Ostuni besuchen und besichtigen

Ostuni ,in der Provinz Brindisi, direkt an der Adria, überwältigt nur schon durch dessen Anblick. Sie befindet sich auf eine der letzten Erhöhungen der Murge und erstrahlt in einem weißen Gewand, zwischen stahlblauem Himmel, tiefblauem Meer und Silber-Glänzenden Olivenhainen. Einmalig sind die engen Gassen, die sich steil und auf- und abwärts durch die antike Stadt schlängeln. Auf dem höchsten Punkt dieser Schnee-weißen Krippe befindet sich die Kathedrale und der Bischofspalast, Symbol vergangener Macht. Heute ist Ostuni eine begehrte, internationale Feriendestination mit zahlreichen Empfangsstrukturen, einem gut organisierten Strand und drei touristische Touren um die Stadt und die Umgebung mit ihrer antiken Geschichte kennenzulernen. Sie war bereits in der Urzeit, 1000 v.Chr., von den Messapier besiedelt – eine antike Bevölkerung, die sich im Gebiet des Salento und dann in ganz Süden Apuliens ausbreitete. In Ostuni trafen Griechen, Langobarden, Sarazenen, Schwaben und Normannen ein. Über 200 Jahre lang regierten die Spanier, welche von einem starken Patriotismus vertrieben wurden und nach der Abreise Garibaldis von Messina wurde die erste italienische Flagge gehisst, welche diejenige der Bourbonen ablöste.

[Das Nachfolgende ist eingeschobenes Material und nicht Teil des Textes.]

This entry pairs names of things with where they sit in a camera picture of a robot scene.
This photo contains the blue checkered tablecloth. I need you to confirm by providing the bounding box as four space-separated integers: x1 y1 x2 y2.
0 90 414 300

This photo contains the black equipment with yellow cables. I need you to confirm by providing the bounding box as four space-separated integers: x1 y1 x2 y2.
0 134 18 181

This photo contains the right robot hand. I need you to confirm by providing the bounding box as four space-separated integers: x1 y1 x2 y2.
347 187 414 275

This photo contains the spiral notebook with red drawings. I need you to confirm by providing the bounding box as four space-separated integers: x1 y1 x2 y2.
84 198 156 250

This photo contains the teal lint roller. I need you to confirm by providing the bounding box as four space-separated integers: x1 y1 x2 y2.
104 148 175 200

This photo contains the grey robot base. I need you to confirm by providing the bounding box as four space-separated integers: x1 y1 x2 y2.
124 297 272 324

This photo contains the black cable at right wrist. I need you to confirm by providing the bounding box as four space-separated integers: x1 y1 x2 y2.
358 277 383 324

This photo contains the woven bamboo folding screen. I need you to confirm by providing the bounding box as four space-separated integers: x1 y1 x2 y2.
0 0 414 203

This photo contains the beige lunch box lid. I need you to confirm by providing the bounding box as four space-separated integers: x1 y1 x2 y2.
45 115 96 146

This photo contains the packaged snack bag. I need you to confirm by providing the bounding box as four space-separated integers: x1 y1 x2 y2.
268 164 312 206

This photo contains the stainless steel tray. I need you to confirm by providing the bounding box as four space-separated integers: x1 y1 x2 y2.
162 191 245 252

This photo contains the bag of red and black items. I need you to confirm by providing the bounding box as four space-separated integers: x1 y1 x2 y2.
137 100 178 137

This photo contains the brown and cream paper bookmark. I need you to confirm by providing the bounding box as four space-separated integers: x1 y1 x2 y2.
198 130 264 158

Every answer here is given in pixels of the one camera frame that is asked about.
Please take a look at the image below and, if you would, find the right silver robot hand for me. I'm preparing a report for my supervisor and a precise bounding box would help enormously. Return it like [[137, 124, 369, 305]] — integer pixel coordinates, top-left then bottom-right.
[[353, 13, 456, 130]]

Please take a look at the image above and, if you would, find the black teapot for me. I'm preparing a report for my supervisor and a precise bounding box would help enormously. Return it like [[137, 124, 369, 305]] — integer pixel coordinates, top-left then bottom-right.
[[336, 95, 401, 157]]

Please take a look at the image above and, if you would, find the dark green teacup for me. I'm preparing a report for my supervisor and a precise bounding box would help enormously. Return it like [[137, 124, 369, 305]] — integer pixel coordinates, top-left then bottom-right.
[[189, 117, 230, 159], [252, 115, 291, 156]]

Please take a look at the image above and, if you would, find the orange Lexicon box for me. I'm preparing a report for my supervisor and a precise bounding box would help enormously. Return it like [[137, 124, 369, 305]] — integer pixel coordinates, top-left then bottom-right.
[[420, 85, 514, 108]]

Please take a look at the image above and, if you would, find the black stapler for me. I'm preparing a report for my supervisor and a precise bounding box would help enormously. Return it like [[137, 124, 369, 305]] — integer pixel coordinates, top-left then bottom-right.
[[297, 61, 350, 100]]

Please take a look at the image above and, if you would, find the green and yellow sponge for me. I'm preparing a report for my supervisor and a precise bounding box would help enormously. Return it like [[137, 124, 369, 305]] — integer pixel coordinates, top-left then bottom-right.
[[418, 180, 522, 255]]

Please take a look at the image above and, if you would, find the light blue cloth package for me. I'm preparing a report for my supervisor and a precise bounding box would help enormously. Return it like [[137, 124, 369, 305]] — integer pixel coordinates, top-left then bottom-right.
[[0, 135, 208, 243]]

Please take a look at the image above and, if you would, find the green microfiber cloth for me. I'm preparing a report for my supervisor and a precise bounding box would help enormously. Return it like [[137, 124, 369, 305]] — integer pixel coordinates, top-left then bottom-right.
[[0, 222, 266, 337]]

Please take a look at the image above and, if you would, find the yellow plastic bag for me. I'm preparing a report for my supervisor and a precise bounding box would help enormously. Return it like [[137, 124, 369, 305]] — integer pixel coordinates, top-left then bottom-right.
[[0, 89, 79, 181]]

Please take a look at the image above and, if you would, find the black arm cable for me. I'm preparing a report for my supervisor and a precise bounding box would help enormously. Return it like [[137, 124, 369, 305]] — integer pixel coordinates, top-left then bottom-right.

Was gibt’s in Ostuni zu sehen und zu tun
Was gibt’s in Ostuni zu sehen? Die Jahrtausend alte Geschichte der Stadt ist im Stadtmuseum, im Stadtzentrum, dokumentiert. Das Freilichtmuseum Parco Archeologico e Naturale di Santa Mara d’Agnano, auf der Nationalstrasse Nr. 16, Richtung Bari, vervollständigt den geschichtlichen Ablauf von Ostuni. Wer die Kultur und Traditionen von Ostuni hautnah erleben möchte, sollte an den folkloristischen Veranstaltungen teilnehmen und sich unter die einheimische Bevölkerung mischen. Vom 25. bis 27. August findet der historische Umzug zu Pferd und mit Trachten aus der napoleonischen Epoche statt. Dieses Fest wird seit dem fernen 1794 gefeiert. Die beeindruckendste Veranstaltung ist der Umzug der Madonna della Grata. Keine Musik, Lichter oder Feuerwerke sondern lediglich tausende von Kerzenlichter, die sich im Takt der leise singenden Gläubiger bewegen. Es ist ein antiker Brauch, der immer wieder große Faszination auslöst.